(openPR) Trotz Absagen der Räumlichkeiten seitens der Freien Universität und der Technischen Universität findet der 68/18 Kongress vom 7. bis 9.12. an der Technischen Universität statt. Der Studierendenverband Die Linke.SDS richtet anlässlich des 50-jährigen Jubiläums von 1968 einen Kongress mit internationalen Referent*innen aus. Bereits über 1000 Gäste haben sich angemeldet.

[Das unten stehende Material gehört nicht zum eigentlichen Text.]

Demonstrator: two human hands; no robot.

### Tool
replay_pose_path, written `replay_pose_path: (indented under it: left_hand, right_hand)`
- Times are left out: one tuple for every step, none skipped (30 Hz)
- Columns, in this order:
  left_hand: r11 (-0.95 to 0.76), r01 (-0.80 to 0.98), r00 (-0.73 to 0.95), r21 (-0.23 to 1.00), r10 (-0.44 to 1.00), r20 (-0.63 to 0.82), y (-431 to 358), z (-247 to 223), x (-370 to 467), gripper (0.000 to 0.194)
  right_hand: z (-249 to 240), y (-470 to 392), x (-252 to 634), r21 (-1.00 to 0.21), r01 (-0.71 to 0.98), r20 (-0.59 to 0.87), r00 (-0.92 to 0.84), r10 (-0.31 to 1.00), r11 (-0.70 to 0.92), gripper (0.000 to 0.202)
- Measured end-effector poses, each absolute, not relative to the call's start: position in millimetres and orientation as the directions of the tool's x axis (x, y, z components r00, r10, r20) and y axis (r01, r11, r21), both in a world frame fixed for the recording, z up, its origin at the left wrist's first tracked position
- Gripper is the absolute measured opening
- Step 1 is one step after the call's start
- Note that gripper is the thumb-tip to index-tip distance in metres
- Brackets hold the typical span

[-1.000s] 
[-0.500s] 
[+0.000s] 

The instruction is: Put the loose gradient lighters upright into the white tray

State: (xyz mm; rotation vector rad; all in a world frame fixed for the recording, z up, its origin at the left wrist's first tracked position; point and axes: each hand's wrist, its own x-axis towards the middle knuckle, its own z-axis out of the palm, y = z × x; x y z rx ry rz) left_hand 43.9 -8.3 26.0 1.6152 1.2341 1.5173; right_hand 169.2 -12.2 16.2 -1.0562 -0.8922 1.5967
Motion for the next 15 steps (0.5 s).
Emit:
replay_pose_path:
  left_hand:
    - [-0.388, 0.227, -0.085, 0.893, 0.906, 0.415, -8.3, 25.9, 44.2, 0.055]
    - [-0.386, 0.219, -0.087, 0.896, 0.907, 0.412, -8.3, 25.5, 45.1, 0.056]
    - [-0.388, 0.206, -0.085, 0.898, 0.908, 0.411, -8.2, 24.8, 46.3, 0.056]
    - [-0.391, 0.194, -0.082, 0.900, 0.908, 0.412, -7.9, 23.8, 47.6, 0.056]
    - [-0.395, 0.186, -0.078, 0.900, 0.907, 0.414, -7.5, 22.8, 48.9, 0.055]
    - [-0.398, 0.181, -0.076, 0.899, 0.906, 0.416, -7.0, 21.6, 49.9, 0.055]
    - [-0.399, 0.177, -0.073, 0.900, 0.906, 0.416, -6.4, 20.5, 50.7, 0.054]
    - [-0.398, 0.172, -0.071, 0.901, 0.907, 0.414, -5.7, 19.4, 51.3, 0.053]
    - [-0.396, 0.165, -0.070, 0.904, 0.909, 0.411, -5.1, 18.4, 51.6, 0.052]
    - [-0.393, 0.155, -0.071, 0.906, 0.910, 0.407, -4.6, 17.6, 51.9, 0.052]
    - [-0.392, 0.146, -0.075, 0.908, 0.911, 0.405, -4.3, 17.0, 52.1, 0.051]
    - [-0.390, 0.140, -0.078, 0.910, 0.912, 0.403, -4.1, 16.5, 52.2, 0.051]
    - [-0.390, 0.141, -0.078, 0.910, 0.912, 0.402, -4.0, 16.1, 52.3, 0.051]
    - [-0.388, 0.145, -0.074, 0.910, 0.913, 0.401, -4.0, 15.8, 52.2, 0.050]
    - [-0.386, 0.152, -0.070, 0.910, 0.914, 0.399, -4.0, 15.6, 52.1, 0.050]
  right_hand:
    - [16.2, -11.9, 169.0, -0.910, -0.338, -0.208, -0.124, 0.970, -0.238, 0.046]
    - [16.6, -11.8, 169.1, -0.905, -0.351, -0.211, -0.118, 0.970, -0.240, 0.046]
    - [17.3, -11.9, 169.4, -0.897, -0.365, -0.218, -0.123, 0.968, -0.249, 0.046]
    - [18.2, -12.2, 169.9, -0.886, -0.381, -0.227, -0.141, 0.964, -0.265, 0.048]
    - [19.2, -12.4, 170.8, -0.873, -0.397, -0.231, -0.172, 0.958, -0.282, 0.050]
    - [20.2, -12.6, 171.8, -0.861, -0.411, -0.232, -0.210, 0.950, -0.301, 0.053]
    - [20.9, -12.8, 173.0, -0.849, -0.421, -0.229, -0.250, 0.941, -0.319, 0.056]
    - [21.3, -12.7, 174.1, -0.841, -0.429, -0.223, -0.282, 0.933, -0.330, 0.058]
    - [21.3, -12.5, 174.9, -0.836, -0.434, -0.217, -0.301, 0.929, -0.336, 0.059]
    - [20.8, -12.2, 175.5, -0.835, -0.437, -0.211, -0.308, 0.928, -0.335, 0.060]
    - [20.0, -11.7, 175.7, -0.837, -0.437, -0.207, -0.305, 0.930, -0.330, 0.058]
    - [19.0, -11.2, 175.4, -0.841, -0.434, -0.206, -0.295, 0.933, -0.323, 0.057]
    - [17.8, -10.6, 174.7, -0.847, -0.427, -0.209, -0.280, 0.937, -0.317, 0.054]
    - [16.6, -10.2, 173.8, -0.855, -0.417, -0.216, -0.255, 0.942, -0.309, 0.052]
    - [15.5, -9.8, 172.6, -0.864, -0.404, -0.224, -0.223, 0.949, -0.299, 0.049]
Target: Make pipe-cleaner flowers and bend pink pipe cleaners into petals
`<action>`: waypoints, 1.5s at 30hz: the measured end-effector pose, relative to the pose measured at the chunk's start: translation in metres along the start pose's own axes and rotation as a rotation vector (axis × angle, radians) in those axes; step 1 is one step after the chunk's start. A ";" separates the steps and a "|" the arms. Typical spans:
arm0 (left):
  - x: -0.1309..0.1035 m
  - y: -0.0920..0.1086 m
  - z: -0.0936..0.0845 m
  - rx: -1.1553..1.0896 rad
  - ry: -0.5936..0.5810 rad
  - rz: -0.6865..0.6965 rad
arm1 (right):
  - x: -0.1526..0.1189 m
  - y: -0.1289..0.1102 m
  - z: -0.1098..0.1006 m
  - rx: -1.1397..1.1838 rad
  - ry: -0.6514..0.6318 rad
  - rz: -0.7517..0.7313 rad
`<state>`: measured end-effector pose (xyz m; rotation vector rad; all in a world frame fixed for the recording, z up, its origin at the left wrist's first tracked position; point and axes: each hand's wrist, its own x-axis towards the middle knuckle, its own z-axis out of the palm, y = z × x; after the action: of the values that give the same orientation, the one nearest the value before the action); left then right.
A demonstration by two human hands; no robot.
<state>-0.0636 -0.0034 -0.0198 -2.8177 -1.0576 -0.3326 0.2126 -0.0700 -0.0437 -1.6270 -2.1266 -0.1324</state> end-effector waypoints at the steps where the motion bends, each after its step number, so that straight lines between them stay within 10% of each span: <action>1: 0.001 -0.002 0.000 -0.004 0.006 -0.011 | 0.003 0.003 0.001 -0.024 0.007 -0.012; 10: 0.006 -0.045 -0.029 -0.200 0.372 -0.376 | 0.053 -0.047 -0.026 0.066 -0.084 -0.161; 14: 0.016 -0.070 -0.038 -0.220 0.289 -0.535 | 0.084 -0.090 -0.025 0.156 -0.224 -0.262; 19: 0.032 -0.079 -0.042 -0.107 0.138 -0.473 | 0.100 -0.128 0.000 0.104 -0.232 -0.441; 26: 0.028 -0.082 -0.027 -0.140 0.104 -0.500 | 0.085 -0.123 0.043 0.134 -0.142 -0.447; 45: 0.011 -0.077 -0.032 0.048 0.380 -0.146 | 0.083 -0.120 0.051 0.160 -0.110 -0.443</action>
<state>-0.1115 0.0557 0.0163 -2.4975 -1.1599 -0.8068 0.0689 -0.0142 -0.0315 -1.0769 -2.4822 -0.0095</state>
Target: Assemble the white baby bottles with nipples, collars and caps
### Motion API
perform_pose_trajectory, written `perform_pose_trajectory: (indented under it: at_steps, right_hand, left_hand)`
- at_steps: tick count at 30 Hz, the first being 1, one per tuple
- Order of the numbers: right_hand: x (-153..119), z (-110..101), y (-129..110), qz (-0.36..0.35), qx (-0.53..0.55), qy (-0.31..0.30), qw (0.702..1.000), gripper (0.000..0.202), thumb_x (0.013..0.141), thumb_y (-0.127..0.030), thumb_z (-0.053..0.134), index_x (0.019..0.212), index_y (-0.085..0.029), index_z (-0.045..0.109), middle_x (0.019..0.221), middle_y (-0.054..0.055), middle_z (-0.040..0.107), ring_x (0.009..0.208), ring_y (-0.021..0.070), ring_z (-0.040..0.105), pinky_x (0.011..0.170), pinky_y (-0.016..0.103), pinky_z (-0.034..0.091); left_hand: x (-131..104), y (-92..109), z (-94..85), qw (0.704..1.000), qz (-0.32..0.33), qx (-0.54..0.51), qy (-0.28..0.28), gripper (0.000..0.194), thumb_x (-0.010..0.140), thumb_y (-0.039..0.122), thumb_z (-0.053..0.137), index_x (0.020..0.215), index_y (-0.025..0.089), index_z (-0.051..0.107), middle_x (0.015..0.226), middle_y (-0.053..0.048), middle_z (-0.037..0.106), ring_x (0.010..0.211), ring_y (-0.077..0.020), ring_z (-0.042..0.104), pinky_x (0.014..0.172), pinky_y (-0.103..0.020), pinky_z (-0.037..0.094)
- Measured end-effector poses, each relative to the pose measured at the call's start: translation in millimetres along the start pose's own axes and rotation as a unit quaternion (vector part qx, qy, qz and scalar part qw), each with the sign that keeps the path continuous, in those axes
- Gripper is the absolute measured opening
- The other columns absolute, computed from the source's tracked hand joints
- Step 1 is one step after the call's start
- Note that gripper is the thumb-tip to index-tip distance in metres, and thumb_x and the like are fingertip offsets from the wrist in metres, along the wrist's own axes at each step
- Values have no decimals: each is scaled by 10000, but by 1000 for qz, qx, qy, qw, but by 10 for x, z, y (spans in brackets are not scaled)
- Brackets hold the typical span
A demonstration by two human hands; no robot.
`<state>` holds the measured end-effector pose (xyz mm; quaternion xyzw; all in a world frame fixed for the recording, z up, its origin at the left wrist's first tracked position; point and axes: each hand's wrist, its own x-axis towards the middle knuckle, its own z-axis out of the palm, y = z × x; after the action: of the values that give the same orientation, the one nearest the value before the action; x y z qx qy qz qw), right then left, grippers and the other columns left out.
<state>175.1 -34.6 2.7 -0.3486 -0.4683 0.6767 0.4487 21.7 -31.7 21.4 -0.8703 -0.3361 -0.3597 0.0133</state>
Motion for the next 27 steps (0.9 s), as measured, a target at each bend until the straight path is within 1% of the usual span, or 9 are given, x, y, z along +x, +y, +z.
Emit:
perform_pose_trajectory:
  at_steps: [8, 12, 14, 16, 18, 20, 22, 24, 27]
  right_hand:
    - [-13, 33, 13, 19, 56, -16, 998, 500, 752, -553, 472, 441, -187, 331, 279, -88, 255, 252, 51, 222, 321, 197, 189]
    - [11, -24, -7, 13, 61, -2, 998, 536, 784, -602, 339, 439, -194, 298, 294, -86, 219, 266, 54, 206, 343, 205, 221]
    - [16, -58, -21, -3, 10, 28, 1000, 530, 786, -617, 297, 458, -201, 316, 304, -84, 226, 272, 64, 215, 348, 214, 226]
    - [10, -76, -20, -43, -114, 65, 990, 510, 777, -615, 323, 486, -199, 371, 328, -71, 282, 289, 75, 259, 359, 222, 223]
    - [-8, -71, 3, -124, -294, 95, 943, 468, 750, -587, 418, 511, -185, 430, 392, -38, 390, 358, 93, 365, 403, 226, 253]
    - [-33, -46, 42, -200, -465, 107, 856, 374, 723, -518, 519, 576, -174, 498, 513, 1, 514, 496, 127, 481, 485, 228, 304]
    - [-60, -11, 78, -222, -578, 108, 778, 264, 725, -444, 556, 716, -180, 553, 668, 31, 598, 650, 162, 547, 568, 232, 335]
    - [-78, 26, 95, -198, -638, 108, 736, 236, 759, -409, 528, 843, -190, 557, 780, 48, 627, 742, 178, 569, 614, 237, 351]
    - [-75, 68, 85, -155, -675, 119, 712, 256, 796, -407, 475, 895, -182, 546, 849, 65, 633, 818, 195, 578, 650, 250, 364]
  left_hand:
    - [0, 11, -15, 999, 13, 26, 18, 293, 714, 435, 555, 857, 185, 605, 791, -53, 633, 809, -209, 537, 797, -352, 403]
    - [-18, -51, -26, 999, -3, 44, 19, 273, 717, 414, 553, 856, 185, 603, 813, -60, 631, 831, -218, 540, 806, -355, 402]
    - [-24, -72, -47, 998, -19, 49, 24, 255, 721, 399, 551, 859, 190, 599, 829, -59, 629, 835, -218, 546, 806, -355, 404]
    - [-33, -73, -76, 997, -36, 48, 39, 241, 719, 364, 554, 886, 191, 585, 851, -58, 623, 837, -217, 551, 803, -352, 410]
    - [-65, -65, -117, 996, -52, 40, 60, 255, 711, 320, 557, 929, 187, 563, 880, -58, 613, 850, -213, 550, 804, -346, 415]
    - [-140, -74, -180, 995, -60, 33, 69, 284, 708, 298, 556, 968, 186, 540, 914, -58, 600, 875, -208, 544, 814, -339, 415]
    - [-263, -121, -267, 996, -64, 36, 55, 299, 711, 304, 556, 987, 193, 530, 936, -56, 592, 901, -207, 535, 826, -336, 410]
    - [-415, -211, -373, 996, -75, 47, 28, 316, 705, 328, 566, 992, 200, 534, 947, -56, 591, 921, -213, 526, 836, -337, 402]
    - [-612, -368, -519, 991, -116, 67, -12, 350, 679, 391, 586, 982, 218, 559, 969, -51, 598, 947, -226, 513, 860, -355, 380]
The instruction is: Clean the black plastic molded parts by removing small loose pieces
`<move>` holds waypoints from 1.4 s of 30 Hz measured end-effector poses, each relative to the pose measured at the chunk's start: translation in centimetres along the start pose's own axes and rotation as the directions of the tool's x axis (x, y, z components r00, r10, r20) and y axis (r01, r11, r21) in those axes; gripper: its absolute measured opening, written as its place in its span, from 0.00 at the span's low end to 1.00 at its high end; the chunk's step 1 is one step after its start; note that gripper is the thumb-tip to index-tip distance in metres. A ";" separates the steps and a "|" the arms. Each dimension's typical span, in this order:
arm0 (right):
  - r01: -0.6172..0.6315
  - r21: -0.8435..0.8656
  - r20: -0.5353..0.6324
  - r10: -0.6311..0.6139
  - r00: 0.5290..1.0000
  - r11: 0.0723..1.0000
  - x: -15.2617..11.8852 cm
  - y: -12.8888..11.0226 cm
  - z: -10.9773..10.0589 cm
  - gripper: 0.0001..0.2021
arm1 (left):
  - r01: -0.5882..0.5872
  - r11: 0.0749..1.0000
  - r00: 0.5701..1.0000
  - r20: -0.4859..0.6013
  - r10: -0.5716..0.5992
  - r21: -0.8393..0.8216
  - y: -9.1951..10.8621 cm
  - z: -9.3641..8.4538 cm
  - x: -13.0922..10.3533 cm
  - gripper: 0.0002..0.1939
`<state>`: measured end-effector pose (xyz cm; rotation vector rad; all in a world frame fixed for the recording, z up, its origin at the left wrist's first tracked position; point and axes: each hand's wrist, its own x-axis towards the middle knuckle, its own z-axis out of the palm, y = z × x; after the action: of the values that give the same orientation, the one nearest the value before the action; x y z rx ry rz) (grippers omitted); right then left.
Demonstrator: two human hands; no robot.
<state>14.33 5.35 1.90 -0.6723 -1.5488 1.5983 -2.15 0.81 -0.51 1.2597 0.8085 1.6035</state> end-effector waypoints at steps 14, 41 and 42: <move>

"Erst eine undurchsichtige Absage der Räumlichkeiten durch die Verwaltung der Freien Universität, obwohl Die Linke.SDS dort eine Hochschulgruppe ist, die im Studierendenparlament vertreten ist, dann noch eine voreilige Absage von Seiten der TU. Nach 50 Jahren '68 wird es Studierenden wieder schwer gemacht, sich an Universitäten gesellschaftlich zu engagieren. Nur durch öffentlichen Druck und Beharrlichkeit wurden uns nun nach zähem Ringen Räume an der TU zugebilligt. Ein offener Campus sieht anders aus!", so Rhonda Koch, Geschäftsführerin von Die Linke.SDS.
Das Programm des Kongresses ist hochkarätig besetzt: Neben internationalen Gästen, wie Didier Eribon, Winnie Wong und Claire Sandberg, werden auch Zeitzeug*innen, wie Gretchen Dutschke-Klotz und Klaus Meschkat erwartet. Der Kongress wird bundesweit von Aktiven von Die Linke.SDS organisiert und gestaltet. Viele der Themen, wie bspw. Antirassismus, Queerfeminismus, Hochschulpolitik oder Internationalismus werden deshalb auch von den Studierenden selber aufbereitet und in Seminaren und Vorträgen diskutiert.
"Uns wurden viele Steine in den Weg gelegt – Raumabsagen nur sechs Wochen vor einem Kongress dieser Größenordnung passieren nicht unbeabsichtigt. Es hielt uns dennoch nicht davon ab den größten linken Kongress dieses Jahres auf die Beine zu stellen.", kommentiert Kenja Felger, Bundesvorstand Die Linke.SDS.